### Your task
Within the data below, find the string "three" and return each line where it occurs.

Stored data entries
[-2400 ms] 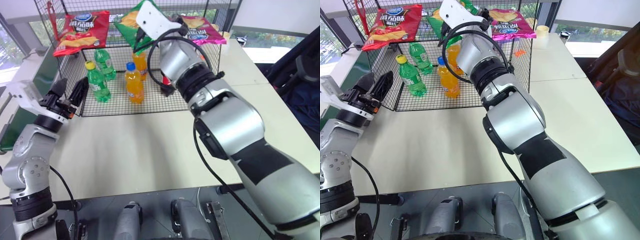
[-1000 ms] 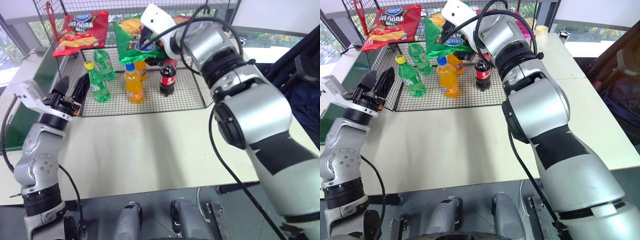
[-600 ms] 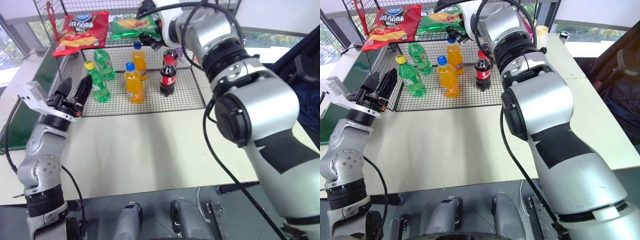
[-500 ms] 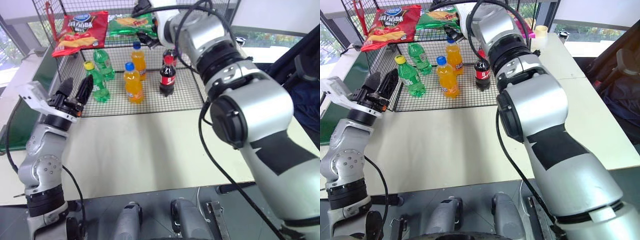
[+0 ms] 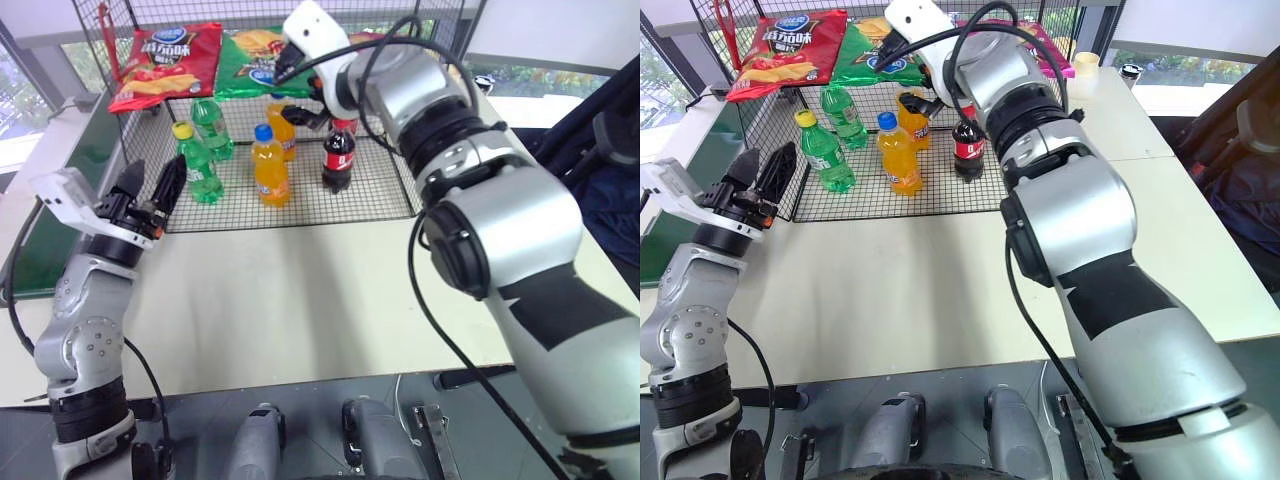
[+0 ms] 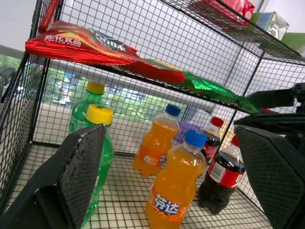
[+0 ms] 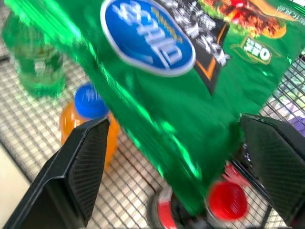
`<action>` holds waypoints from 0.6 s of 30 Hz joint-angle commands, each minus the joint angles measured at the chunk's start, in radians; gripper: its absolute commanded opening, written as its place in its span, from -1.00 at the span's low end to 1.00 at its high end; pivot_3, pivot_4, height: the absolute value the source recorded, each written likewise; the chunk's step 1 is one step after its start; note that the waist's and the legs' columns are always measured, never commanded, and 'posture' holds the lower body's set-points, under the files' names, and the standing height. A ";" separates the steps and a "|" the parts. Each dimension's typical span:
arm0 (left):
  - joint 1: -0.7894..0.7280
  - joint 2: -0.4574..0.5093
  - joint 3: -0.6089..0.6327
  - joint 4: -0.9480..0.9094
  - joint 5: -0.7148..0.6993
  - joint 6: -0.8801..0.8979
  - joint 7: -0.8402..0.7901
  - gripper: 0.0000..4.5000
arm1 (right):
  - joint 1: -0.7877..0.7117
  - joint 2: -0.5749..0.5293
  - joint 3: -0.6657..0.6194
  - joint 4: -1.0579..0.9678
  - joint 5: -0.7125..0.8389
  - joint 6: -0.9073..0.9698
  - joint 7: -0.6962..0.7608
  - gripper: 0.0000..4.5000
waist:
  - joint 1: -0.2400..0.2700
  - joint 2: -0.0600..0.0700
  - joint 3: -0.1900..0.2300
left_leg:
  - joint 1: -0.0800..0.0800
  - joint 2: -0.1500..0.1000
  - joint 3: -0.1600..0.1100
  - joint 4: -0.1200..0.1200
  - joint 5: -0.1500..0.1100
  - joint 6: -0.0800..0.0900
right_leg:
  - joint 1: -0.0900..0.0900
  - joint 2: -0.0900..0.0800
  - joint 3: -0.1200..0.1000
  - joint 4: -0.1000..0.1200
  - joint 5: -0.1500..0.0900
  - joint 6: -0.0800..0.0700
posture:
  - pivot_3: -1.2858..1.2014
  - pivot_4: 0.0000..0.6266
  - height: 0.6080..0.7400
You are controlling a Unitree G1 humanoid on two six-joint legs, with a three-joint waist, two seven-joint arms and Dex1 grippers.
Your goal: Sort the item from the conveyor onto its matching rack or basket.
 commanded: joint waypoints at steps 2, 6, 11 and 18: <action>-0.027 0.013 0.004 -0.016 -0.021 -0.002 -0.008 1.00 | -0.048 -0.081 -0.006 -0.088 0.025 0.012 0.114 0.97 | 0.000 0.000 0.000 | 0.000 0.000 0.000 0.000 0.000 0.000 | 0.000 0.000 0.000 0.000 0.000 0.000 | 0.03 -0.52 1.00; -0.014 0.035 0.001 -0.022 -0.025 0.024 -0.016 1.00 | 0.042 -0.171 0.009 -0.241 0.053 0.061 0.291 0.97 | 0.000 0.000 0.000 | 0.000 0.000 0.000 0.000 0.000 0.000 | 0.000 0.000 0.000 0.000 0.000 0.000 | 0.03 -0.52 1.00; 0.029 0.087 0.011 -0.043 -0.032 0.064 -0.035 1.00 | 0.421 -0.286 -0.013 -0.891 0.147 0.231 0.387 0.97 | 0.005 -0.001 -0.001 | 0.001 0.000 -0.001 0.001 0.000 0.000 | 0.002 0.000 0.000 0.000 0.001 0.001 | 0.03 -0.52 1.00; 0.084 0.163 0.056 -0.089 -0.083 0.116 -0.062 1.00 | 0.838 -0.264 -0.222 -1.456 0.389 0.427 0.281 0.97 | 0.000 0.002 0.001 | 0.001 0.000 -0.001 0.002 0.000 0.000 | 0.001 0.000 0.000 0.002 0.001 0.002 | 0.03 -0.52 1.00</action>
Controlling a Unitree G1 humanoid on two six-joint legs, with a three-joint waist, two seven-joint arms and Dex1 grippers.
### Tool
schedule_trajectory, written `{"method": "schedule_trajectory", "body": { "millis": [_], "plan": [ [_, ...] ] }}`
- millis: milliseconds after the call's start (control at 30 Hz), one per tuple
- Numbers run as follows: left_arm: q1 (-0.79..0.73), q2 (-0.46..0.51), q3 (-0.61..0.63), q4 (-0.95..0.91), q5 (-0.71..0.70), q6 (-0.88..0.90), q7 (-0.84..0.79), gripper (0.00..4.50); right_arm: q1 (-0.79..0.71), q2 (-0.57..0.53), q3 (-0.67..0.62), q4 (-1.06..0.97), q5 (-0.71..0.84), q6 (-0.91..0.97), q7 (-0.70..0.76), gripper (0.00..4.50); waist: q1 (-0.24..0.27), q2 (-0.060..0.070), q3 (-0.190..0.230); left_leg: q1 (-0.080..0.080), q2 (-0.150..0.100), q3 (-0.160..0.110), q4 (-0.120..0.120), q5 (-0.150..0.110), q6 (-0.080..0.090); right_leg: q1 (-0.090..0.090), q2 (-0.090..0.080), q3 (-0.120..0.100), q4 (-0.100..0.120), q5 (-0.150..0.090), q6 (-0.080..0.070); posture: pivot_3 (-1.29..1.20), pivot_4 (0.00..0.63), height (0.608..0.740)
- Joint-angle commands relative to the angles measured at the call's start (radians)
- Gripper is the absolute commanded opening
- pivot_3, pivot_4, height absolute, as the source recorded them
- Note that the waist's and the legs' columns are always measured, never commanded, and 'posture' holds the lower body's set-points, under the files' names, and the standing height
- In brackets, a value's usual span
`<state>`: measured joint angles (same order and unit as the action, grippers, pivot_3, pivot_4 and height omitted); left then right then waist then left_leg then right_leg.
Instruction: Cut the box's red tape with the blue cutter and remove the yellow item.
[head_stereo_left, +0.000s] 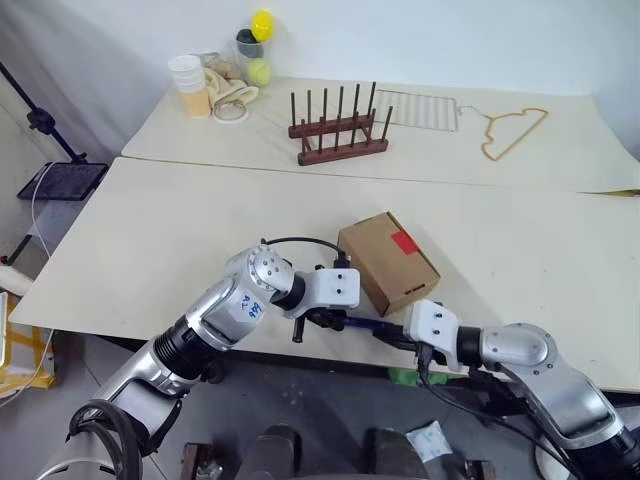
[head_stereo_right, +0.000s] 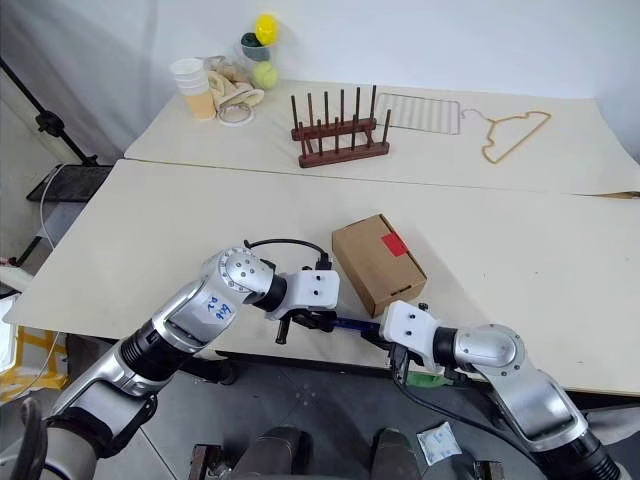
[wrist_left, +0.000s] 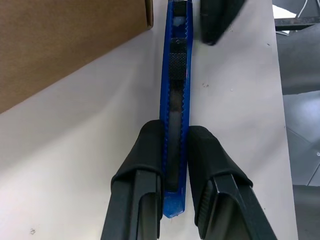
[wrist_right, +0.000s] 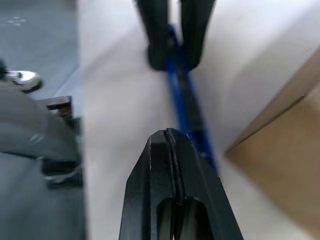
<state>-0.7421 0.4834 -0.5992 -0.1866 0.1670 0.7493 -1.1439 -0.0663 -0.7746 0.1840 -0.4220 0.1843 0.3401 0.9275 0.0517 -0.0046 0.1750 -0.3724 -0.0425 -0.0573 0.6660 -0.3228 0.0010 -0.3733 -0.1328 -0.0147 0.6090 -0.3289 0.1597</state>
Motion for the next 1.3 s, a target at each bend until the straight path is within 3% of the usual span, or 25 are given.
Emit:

### Solved exercise
You are controlling a Unitree G1 humanoid on two six-joint legs, with a three-joint waist, two seven-joint arms and Dex1 grippers.
Controlling a Unitree G1 humanoid on two six-joint legs, with a three-joint waist, two seven-joint arms and Dex1 grippers.

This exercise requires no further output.